In the heart of downtown Livingston, Community Health Partners has seen multiple expansions since opening almost 20 years ago. Its purpose is not only to serve people through medical services but also through dental clinics, pharmacies and education.

CHP began in Park County in 1997 as a one-room facility in the former Livingston Memorial Hospital, CEO Lander Cooney said Tuesday. From the beginning the organization wanted to expand, and a couple years later, it was able to grow into its current facility on Main Street offering all the services it does today. From there, the organization expanded into Bozeman, Belgrade and West Yellowstone.

Cooney said the purpose of the growth is to reach different needs. With multiple facilities comes different accommodations for the public. The West Yellowstone facility will be open six days a week to meet the high demand for Yellowstone Park visitors needing care. Meanwhile, in

Bozeman, which has a larger population of Spanish speakers than other communities, CHP has more Spanish-speaking staff available to help clients.

What makes Livingston’s services unique is that they are all housed in one facility.

“It is cool in Livingston that people can access everything they need in the same building,” Cooney said.

Of the more than 50 workers at the Livingston location, a few remain that have been at the location since its inception.

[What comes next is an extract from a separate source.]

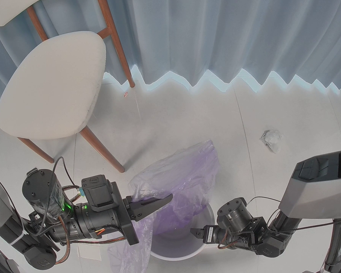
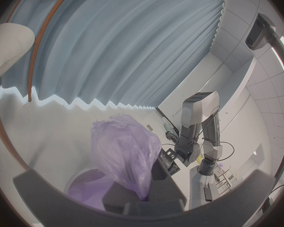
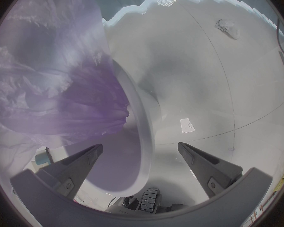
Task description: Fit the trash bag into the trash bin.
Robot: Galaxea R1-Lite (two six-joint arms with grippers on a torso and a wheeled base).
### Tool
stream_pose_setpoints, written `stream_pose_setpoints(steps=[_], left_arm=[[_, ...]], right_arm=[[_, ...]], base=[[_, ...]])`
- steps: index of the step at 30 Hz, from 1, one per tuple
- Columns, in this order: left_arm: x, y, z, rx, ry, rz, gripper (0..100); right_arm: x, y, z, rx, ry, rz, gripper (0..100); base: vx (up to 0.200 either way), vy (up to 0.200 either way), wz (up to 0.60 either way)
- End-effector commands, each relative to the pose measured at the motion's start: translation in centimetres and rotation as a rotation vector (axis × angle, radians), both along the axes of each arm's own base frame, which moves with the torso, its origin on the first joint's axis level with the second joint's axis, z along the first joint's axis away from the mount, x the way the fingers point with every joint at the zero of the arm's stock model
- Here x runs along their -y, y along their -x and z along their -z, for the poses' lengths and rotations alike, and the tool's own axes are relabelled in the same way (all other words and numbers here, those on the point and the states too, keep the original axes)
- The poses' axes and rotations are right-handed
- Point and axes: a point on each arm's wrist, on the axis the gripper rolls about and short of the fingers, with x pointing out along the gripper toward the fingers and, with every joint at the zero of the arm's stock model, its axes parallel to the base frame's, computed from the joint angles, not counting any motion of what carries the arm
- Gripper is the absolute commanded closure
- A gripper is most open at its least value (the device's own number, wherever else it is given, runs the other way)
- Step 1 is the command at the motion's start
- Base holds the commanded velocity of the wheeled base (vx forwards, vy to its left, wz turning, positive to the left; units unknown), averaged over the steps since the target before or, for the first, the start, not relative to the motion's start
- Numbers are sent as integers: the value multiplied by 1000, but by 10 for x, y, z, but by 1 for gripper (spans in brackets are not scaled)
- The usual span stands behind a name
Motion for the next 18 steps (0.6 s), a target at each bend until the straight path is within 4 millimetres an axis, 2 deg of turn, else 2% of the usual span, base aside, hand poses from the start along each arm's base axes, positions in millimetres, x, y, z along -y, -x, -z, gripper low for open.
stream_pose_setpoints(steps=[1, 3, 8, 18], left_arm=[[0, 0, -1, 4, 2, 1, 100], [0, -1, -2, 8, 7, -1, 100], [0, 0, -4, 15, 11, 1, 100], [5, -7, -11, 113, 6, -7, 100]], right_arm=[[7, 9, -14, 23, -30, 0, 0], [14, 16, -28, 48, -73, 3, 0], [26, 30, -51, 60, -144, -35, 0], [51, 56, -85, 103, -236, -71, 0]], base=[[0, 0, 0], [0, 0, 0], [0, 0, 0], [0, 0, 0]])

Rie Hargraves,  a teacher in the learning center, has been with the group since the beginning, and other than the changes she has seen to the building, she has also seen a change in the community.

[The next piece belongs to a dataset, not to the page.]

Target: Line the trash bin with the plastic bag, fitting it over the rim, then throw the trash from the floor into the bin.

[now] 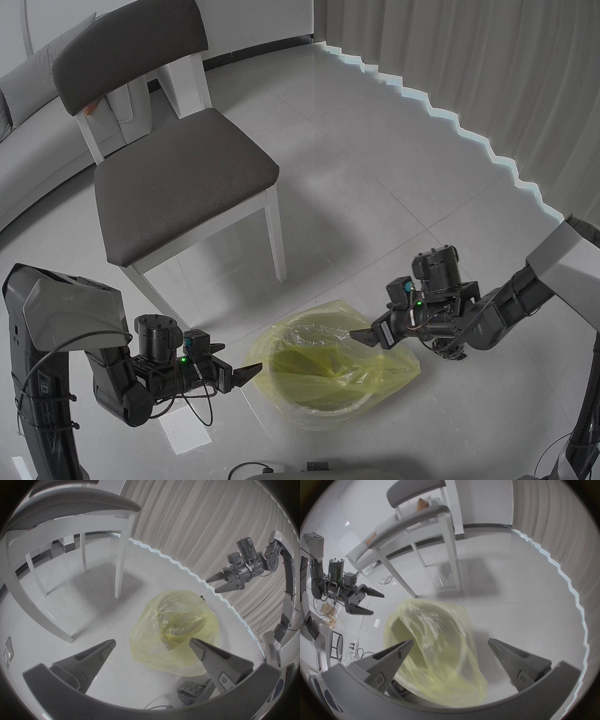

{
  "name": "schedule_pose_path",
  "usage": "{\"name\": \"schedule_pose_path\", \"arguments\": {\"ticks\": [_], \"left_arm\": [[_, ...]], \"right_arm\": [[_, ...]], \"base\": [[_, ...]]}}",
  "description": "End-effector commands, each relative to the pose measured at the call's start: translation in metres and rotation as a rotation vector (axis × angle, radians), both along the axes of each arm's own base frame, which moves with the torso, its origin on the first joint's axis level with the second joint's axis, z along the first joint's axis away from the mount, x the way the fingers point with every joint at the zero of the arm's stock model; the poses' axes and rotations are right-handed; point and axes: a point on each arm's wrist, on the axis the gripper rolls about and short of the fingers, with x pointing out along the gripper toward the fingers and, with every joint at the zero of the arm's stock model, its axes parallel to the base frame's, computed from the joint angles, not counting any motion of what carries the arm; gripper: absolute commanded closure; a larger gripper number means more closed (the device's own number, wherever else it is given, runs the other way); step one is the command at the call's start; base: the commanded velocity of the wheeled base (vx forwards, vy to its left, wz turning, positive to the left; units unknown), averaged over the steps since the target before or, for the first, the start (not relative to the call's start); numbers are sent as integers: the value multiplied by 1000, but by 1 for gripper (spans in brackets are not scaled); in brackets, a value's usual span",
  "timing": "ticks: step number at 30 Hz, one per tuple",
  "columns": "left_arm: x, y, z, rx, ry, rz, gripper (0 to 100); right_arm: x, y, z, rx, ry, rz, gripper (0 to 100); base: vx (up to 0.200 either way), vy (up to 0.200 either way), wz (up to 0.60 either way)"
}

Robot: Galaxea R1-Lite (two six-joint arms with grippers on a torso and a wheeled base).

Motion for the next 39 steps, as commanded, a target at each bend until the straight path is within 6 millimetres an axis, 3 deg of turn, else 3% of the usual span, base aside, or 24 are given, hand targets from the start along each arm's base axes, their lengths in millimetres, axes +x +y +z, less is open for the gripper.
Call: {"name": "schedule_pose_path", "arguments": {"ticks": [1,6,16,17,23,32,39], "left_arm": [[-15,5,3,-7,-11,3,0],[-17,7,4,-13,-24,10,0],[-14,6,-4,-9,-11,8,0],[-15,6,-5,-8,-8,8,0],[-16,7,-8,-13,-29,14,0],[-19,8,-14,-10,-19,12,0],[-16,3,-29,7,1,18,0]], "right_arm": [[14,46,-20,7,-5,74,0],[28,53,-34,-29,37,80,0],[38,49,-49,-63,46,85,0],[39,50,-50,-64,47,83,100],[52,49,-51,-52,26,63,100],[84,37,-20,-40,-6,14,100],[103,44,-56,-54,26,10,100]], "base": [[0,0,0],[0,0,0],[0,0,0],[0,0,0],[0,0,0],[0,0,0],[0,0,0]]}}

Hargraves said when the health education programs began there was a very high teen pregnancy rate, but through counseling and sexual education, that number has dropped significantly.

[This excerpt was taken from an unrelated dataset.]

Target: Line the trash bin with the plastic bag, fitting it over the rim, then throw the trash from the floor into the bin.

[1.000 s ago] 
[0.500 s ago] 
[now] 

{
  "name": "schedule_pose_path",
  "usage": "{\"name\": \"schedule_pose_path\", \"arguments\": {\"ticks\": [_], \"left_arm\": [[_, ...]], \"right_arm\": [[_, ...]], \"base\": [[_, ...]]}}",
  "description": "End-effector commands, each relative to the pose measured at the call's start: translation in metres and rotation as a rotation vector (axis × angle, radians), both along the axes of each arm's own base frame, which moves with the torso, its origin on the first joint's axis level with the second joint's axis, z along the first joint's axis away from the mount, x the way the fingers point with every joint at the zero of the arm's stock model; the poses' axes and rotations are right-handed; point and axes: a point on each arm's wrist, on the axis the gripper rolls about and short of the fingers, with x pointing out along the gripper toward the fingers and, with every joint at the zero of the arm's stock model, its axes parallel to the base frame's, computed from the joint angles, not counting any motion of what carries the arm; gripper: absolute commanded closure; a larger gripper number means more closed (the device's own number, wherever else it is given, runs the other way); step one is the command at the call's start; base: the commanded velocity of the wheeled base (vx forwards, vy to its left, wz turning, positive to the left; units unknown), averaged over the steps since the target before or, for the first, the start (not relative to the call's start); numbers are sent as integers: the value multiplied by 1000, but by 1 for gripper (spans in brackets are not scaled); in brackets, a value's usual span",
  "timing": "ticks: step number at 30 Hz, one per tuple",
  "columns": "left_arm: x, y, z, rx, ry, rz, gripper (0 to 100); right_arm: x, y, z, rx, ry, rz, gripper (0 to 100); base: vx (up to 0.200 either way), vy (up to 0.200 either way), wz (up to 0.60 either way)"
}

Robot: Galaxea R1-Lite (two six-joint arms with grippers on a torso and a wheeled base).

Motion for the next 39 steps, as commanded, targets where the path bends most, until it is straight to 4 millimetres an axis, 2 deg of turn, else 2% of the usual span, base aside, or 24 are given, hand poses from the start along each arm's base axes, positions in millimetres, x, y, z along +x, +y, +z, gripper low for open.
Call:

She also said she has noticed less stigma for mental health care, including the community addressing issues of depression and suicide.

The Learning Partners facility is also open to many who are looking to complete certifications and their high school equivalency. On Tuesday afternoon, one student was studying geometry for the last test before getting her GED, and another student was working on obtaining a ServSafe certification for his restaurant job.

Chris Kostman has been working with the educators for a few weeks to get his certification. The helpers at the center have also helped him identify different kinds of work he may be interested in.

“I found out that I might work well with computers,” Kostman said.

Although CHP organization has expanded to help various people’s needs, the organization is still aware of some of the inadequacies it faces and continues to address them.

In Gardiner and in Shields Valley, it can be difficult for people to drive dozens of miles for health care, so the organization has set up a network of home health providers, Cooney said.

“Some of our care doesn’t stay in our walls,” she said.

CHP was designed to meet the needs of the community, which include sliding scale fees and taking in clients regardless of their ability to pay. Many patients, despite changes to the Medicaid system, are either uninsured or live below the poverty level, she said.

Cooney said it could become difficult to promote programs because the operating budget relies heavily on federal grant money, which could face cuts in the future. CHP’s budget is $6.7 million, 38 percent of which is supported by federal grants. Another 48 percent of the organizations funds come from patient care. A smaller amount is derived from donations and state grants to support the 12,000 patients in the region last year.

Although some of the changes to the budget could pose future challenges, Cooney is hopeful because lawmakers across the county are supportive of community health clinics.

“We feel health centers have a lot of support nationally,” she said.